Ce devait être le grand retour de Leloup. Personne ne s'attendait, bien sûr, à ce qu'il enfile ses tubes tels qu'ils sont sur ses disques et tire sa révérence en remerciant tout le monde avec un sourire ému. Ce n'est vraiment pas son genre. On ne s'attendait toutefois pas à ce qu'il fasse exactement le contraire. Durant la première heure, Leloup s'est montré sous son jour le plus désagréable, insultant copieusement son public, qu'il ne trouvait pas assez énergique. Il a même traité une fille de «niaiseuse» parce qu'elle le prenait en photo.

Il voulait que ça groove, soit. Ça ne l'a pas empêché d'ordonner à Steve Hill de cesser de jouer au début de Cookie alors qu'il balançait un riff à faire léviter un menhir. Leloup a donc mis une heure à comprendre que, s'il voulait que son show groove, il n'avait qu'à cesser de débiter des histoires sans queue ni tête et à jouer.

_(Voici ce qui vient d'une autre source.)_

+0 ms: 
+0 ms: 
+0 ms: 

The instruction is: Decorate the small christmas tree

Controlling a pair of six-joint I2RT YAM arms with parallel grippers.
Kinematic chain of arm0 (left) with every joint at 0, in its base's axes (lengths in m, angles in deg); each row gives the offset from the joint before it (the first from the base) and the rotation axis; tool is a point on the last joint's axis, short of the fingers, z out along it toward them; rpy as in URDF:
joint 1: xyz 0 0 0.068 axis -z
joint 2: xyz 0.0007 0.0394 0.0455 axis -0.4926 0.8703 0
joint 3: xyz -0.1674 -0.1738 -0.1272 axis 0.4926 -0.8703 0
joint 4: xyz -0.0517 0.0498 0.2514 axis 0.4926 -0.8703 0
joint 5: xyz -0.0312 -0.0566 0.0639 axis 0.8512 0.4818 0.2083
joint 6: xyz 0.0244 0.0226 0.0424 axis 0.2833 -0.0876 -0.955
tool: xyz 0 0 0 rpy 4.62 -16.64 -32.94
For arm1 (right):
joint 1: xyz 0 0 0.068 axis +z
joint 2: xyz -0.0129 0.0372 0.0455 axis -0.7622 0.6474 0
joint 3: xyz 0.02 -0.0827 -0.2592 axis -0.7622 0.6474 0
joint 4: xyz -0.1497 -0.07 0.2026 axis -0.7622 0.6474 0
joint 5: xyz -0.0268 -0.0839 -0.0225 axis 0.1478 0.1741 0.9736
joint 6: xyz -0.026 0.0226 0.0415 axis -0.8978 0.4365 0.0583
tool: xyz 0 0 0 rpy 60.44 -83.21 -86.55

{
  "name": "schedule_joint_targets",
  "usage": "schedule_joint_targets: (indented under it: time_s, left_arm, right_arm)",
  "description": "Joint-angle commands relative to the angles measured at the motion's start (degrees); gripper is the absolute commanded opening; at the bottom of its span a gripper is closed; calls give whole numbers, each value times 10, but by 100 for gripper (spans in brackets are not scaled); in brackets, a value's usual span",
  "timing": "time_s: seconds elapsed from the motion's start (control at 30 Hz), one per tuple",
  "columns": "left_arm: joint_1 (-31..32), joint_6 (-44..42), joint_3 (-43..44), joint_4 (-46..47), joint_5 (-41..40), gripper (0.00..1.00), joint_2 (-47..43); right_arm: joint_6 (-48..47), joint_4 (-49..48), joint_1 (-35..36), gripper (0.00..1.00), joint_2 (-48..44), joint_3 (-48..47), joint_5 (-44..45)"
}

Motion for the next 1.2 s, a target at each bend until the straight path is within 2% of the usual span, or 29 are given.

Ce qu'il a fini par faire, dans des versions assez percutantes  de Cookie (finalement), La Vallée des réputations, Le monde est à pleurer, Voyager ou L'antiquaire. Il n'a toutefois pas complètement perdu sa mauvaise habitude de gueuler contre ses fans et a par ailleurs massacré Alger – ce devait être une mise au point artistique que de l'interpréter sans suivre l'air et en disant le texte de manière frénétique.

Chanceux qu'il est, un seul spectateur lui a lancé sa bouteille d'eau. Car quand il se donne la peine de faire l'un de ses canons comme La vie est laide avec l'aplomb qu'ils demandent, tout le monde semble oublier ses désagréables coups de gueule. Au moment de mettre sous presse, Leloup venait de quitter la scène après avoir fait Sang d'encre. Sa cour l'acclamait. Cette fois, les cris ne l'ont pas rebuté, il est revenu. Et son band a de nouveau rugi: Johnny Go!